In late September, a couple of weeks before the opening of hunting season, I sat on the side of an old Civilian Conservation Corps bridge, skipping rocks across a creek and contemplating the name JUNIOR BENOSKI spray-painted over the bridge's other concrete railing. Junior, a boyhood friend of my father's and the only man I knew who died in Vietnam, had been on my mind ever since I'd served at his funeral a few months earlier. Bo had wandered off, presumably to find a place to lie down. It was a Friday, football practice had finished early, and in my daydreams I already was big enough to play defense for the Crimson Tide. Out of nowhere came a bark I'd wanted to hear so badly for so long that I almost didn't hear it at all. Again and again it sounded, each bellow drawing closer. Just then, a rabbit darted past. Bo was right behind. As he ran by, that handsome head turned toward me as if to say, "So this is what it's all about." Then he went on with his business.

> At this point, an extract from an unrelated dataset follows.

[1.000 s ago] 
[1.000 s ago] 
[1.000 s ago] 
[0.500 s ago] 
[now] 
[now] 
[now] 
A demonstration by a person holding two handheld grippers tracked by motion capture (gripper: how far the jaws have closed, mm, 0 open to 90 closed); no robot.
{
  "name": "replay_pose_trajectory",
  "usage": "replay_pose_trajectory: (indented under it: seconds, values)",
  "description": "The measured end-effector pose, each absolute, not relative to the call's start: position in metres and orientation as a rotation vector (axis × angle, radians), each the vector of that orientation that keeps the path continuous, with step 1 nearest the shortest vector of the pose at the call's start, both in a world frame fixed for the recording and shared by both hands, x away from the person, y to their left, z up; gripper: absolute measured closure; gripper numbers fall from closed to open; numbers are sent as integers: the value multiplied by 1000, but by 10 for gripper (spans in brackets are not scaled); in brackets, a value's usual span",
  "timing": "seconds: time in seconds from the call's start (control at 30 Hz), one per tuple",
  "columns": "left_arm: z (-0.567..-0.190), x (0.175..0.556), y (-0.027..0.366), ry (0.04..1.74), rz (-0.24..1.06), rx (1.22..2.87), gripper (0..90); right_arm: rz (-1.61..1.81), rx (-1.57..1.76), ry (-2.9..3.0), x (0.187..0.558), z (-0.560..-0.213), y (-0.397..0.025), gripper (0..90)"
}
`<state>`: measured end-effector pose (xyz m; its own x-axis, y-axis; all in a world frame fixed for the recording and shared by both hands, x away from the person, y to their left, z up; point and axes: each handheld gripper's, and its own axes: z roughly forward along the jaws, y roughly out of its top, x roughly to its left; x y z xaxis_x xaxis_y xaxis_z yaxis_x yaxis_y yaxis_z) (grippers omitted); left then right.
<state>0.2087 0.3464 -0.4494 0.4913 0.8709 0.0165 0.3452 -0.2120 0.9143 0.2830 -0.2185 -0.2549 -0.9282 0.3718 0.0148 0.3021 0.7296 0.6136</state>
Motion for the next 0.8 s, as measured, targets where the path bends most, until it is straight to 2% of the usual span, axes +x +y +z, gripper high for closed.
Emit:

I'll never know what motivated Bo to hunt. Maybe it was steady encouragement. I sometimes think he was hedging on me until he got everything just right, like a child overdue to talk who says his first words in textbook English. He became an outstanding hunting dog so quickly that it was as if he was bent on making up for lost time. The briars were never too thick or the side of a hollow too steep when Bo got after a rabbit. He hunted till he dropped.
When the season wound down to its last day, Mr. George propped his leg on a brushpile where Bo had just jumped a rabbit and decided he ought to do a little horse trading. "Let's see now, boy," he said through his Camel. "I'm of a mind to offer $100 and two of my hounds for that'n of yours."
I pulled an apple from the pocket of my hunting coat and sliced off a bite with a barlow knife. "You mean to say, Mr. George," I asked with a smile, "you'd give that much for a lap dog?"